*Maddox*
Blood coats the floor in the entryway. I could see it before I even kicked in the door. My warriors, still in their human form, join me as I walk into the house.
The body of a young maid, legs prone, arms over her face, is positioned off to the side of the door. This blood is hers. She has bite marks and deep scratches from claws on her chest, neck, and face. I can see that from here, but when I step closer to her and roll her over, I notice that the blood is coagulated. She has been laying here for a while. I’m no medical expert, but I’m guessing it’s been a few hours.
I have seen my fair share of bodies on the battlefield from warriors who have died early in the fight, ones we gathered much later, and the blood is similar.
Her cold, empty, green eyes stare up at me. I close them for her, careful not to step in the blood as I walk away.
“Be careful,” I tell the men with me. “This is a crime scene.”
A whiff of the air tells me that this isn’t the only body we are going to find in this house, and that there’s a lot more spilled blood seeping into the otherwise pristine wooden floors.
The men spread throughout the house, but I go up the stairs, noticing there are bloody wolf paws on every step.
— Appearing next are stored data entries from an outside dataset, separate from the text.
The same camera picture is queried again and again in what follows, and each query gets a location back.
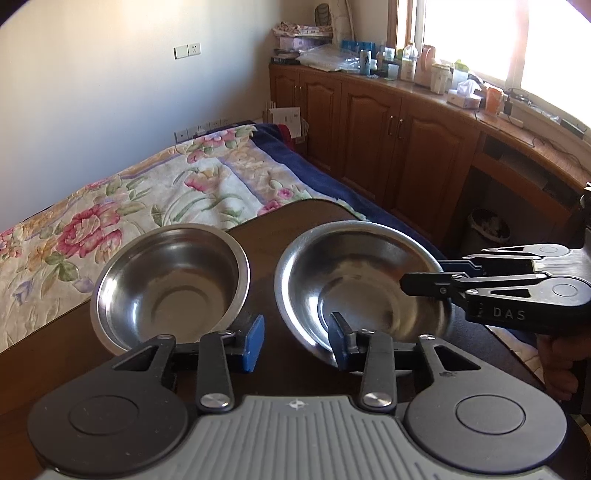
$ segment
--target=tissue box
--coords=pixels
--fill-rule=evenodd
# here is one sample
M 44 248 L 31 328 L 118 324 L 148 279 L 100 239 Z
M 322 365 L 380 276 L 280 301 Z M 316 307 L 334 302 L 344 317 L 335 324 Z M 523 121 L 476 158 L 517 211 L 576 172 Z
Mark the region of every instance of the tissue box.
M 480 107 L 481 98 L 478 95 L 460 96 L 457 90 L 449 90 L 447 94 L 447 103 L 456 105 L 460 108 L 477 109 Z

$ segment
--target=cabinet door
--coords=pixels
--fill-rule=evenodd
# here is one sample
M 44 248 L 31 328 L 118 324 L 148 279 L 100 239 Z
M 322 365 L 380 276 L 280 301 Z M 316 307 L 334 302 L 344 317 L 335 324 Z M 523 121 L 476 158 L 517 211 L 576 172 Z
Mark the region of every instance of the cabinet door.
M 427 102 L 405 100 L 401 118 L 389 207 L 438 244 L 461 194 L 478 130 Z
M 401 103 L 395 92 L 343 84 L 336 178 L 378 205 L 384 202 Z
M 334 173 L 339 142 L 342 81 L 327 73 L 302 72 L 301 114 L 308 122 L 308 160 L 327 173 Z
M 297 105 L 298 90 L 300 88 L 300 72 L 296 69 L 281 66 L 270 66 L 271 100 L 277 108 Z

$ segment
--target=gray ribbed grip pad
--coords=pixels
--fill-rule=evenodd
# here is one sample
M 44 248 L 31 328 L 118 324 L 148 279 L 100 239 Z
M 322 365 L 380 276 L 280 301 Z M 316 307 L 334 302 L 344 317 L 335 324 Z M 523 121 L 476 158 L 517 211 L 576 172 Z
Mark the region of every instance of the gray ribbed grip pad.
M 64 480 L 46 471 L 42 480 Z M 202 417 L 174 454 L 126 480 L 463 480 L 419 451 L 392 417 L 347 397 L 247 397 Z M 504 479 L 556 480 L 547 468 Z

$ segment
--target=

Along with me, one of my most trusted soldiers carefully avoids them as she walks behind me.
“What do you think happened?” Gail asks me as we reach the top of the stairs.
“I’m not sure,” I admit. “But Alpha Hayes had a number of enemies. It’s possible he owed someone money. Another pack might’ve done this. I can’t imagine it was an inside job.”
Alpha Hayes might’ve been an asshole, but he didn’t have any rivals for Alpha in his pack that I was aware of.
At this point, I’m assuming he’s dead….
When I open the door to the bedroom, I no longer have to assume.
I see his body, slumped over, but pressed against the headboard, as if a wolf had leaped onto the bed and attacked before he could even get up.
His wife is hanging over the side of the bed, her upper torso pointing toward the light-colored carpet. The pool of blood beneath her is so dark, it looks almost black.
“Does he have… children?” Gail whispers near my left side and still behind me.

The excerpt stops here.